Huyendo yo de concurrencias donde
hubiese peligros de chicas jóvenes que me encalabrinasen de nuevo, fui a dar en
la tertulia de don José, gran amigo de mi tío Exuperio[1],
pero de nada me sirvió: el Amor es inseparable de la juventud, y como nuestra
propia sombra nos sigue.
Una noche, doña Sixta estaba más
contenta y expansiva que de costumbre. El general Escande[2],
que era uno de los asiduos concurrentes, le preguntó:
— ¿Con que
la hermana de usted viene a vivir a Madrid?
— Sí, señor.
— ¿Sola o
con la viudita?
— Con la
viudita, que por fin ha conseguido traspasar la fábrica de alcoholes.
— ¿De Málaga? — pregunté.
— Sí , de
Málaga — respondió doña Sixta —. ¿Acaso
conoce usted a Aurora?
— No; no señora.. . es que. . . no sé
dónde he oído hablar de una fábrica de alcoholes que estaba a la venta en
Málaga; no recuerdo el nombre; me parece que dijeron «de la viuda de. .
. de Milton».
— Brigthon.
— Eso es, Brigthon.
Los veteranos se enfrascaron en
discusión acerca de si existe o no existe alguna disposición que prohíba
afeitarse el bigote a los militares. Unos opinaban que todo buen militar debe
llevar bigote.
— Pero, ¿qué tiene que ver la peluquería con la guerra? — gritaba el general
Escande, que llevaba el bigote afeitado — . Nadie
tiene derecho a disponer de la cara de los demás. ¿Acaso el bigote influye en
el éxito de las batallas? Julio César, los generales Castaños, Ricardos,
Wellington, Napoleón Bonaparte y muchos más, no llevaban bigote, y no me
negarán ustedes que fueron excelentes militares. Puesto el asunto a discusión,
yo votaría que en el Ejército se suprimiese el bigote, porque es una porquería,
como dijo muy bien cierto escritor:
No cabe ninguna duda
que el bigote, señor conde,
es el basurero donde
vuestra nariz estornuda.
Mientras continuaba esta peliaguda
polémica, díjome doña Sixta confidencialmente:
— ¡Si
viera usted qué bonita es la viudita de Brigthon!. . .
— ¿Sí?
— Preciosa;
y además dueña de una fortuna muy saneada; sólo por la fábrica de alcoholes le
han dado veinticinco mil duros.
— ¡Caramba, caramba! . . .
— Usted
que está en estado de merecer, ahí tiene una buena proporción: Aurorita.
Callé.
— Cuando
llegue a Madrid, ya se la presentaré a
usted.
— ¡No, por Dios; no me la
presente usted, ni le diga que me conoce!
— Pues ¿y
eso? ¡Si es tan buena chica! Yo le aseguro que le encantará.

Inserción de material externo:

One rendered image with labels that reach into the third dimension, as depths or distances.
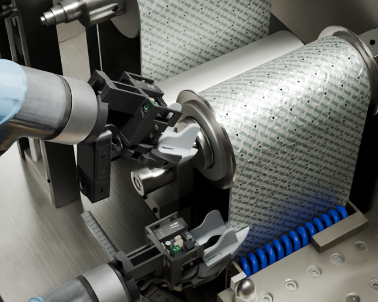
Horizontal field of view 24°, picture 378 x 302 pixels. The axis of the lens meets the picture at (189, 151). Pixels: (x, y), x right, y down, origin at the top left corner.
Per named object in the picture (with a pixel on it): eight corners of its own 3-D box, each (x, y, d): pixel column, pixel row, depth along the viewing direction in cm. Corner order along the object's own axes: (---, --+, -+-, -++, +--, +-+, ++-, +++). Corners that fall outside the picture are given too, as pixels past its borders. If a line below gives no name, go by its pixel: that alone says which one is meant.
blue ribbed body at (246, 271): (232, 269, 134) (233, 256, 132) (341, 210, 142) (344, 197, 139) (245, 285, 132) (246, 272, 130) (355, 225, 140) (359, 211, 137)
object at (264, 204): (225, 264, 134) (230, 187, 120) (345, 201, 142) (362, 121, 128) (227, 266, 133) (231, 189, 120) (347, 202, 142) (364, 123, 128)
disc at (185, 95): (174, 142, 129) (174, 69, 118) (177, 141, 129) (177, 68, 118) (231, 210, 121) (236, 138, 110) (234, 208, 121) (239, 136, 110)
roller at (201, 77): (140, 129, 140) (136, 74, 131) (269, 71, 149) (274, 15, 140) (179, 177, 133) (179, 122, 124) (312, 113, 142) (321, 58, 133)
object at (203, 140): (170, 124, 122) (188, 116, 115) (182, 119, 123) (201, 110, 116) (192, 174, 122) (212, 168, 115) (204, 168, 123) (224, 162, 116)
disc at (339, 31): (310, 80, 138) (321, 6, 127) (312, 79, 138) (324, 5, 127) (371, 139, 130) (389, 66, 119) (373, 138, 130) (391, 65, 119)
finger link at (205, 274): (237, 261, 124) (183, 288, 121) (236, 267, 125) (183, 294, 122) (219, 238, 127) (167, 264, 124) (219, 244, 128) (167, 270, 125)
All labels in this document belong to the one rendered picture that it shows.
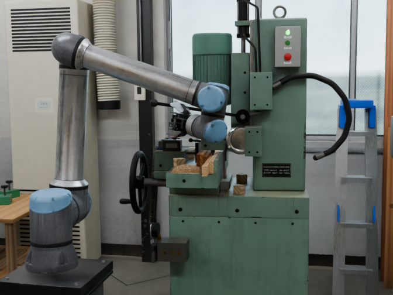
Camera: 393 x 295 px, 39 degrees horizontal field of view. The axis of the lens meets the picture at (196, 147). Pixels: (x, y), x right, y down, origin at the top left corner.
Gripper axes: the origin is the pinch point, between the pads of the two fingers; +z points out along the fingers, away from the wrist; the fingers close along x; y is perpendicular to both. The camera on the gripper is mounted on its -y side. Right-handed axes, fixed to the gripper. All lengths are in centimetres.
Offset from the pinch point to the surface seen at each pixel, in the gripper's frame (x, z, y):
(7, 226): 77, 98, 38
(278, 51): -33, -29, -27
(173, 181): 23.9, -15.5, 5.3
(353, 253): 85, 34, -172
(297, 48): -35, -34, -33
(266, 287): 63, -39, -31
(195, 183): 23.2, -21.2, -1.4
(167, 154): 16.9, 7.1, -3.6
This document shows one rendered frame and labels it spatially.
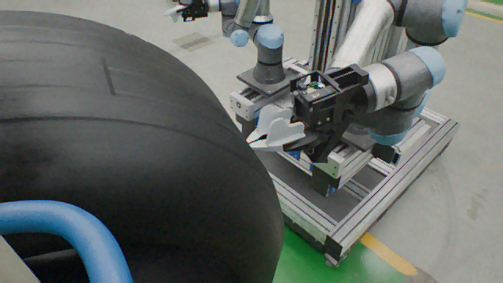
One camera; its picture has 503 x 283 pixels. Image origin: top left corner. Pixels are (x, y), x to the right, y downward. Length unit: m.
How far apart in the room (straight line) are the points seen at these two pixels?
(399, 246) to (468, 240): 0.38
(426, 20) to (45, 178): 0.90
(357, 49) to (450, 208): 1.63
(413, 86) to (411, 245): 1.49
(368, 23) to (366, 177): 1.22
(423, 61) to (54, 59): 0.53
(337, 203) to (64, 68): 1.61
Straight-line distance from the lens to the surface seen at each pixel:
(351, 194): 1.86
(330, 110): 0.55
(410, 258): 2.01
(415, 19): 1.00
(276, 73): 1.63
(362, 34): 0.86
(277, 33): 1.59
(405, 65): 0.63
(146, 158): 0.28
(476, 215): 2.35
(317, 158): 0.62
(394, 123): 0.70
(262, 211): 0.38
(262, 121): 0.55
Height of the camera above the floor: 1.60
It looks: 42 degrees down
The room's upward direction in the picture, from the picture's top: straight up
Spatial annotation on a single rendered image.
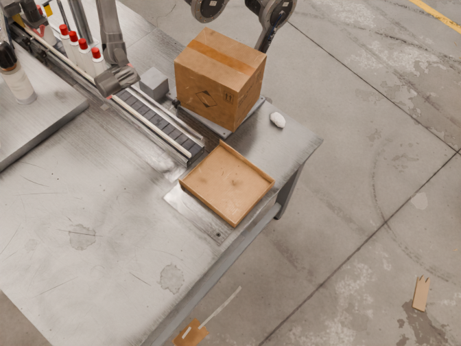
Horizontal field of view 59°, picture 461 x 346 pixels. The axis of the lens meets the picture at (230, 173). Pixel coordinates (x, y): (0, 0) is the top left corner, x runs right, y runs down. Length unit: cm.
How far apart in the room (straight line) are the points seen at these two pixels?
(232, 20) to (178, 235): 239
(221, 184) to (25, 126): 86
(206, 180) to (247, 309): 94
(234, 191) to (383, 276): 126
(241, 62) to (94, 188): 78
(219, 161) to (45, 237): 74
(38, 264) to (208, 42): 108
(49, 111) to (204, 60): 72
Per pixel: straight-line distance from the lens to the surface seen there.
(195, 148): 172
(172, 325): 214
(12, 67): 188
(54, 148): 189
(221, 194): 167
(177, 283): 154
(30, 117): 195
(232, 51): 174
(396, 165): 301
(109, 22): 138
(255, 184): 170
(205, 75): 165
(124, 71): 138
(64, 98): 197
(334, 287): 251
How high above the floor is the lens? 232
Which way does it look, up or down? 60 degrees down
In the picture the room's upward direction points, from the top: 7 degrees clockwise

No hubo más remedio: confié a doña
Sixta absolutamente todo cuanto con Aurora me había ocurrido, desde aquella
noche de Carnaval[3]; mis
sospechas de que Elvira Romerales hubiese influido en el ánimo de Aurora
contándole mi mal comportamiento y lo de la carta de «Fray Claudio»[4];
y, por último, mis desdichados amores con Mari[5],
Cipriana[6],
Niña Gala[7],
Irene[8],
Isidora[9],
Herminia[10] y la
inglesita Elsie[11], y
que desesperado, al recordarlos[12],
escribí a Elvira aquella carta de mis pecados[13].
Y terminé:
— Créame usted, señora; he
amado con exceso; he sido mártir del respeto y veneración que por las mujeres
he sentido; me han engañado, se han burlado de mí, y he decidido poner término
a mis sufrimientos, echando siete llaves a mi corazón.
Doña Sixta, después de escuchar mi
relato con suma atención, me dijo:
— Todo
está perfectamente explicado: ha de saber usted que Elvira Romerales es prima hermana
de Aurora.
— ¿Elvira, prima de Aurora?
— Sí; y
como las mujeres o amamos o aborrecemos, Elvira le contó horrores de usted para
que le odiase; también, como si lo viera.
— Y lo ha conseguido: Aurora
me odia.
— A medias
nada más; por lo que usted me ha contado, Aurora le ama a usted.
— ¿Que Aurora me ama?
— Con toda
su alma.
— ¿En qué funda esa
afirmación?
— En que
las mujeres tenemos ojos de lince para comprender a las demás. Lo que sucede es
que ella ahora está indecisa, contrariada, por la serie de disparates y
exageraciones que Elvira le habrá colgado a usted; pero esa indecisión romperá
en favor del amigo Béjar si atiende usted y sigue mi consejo.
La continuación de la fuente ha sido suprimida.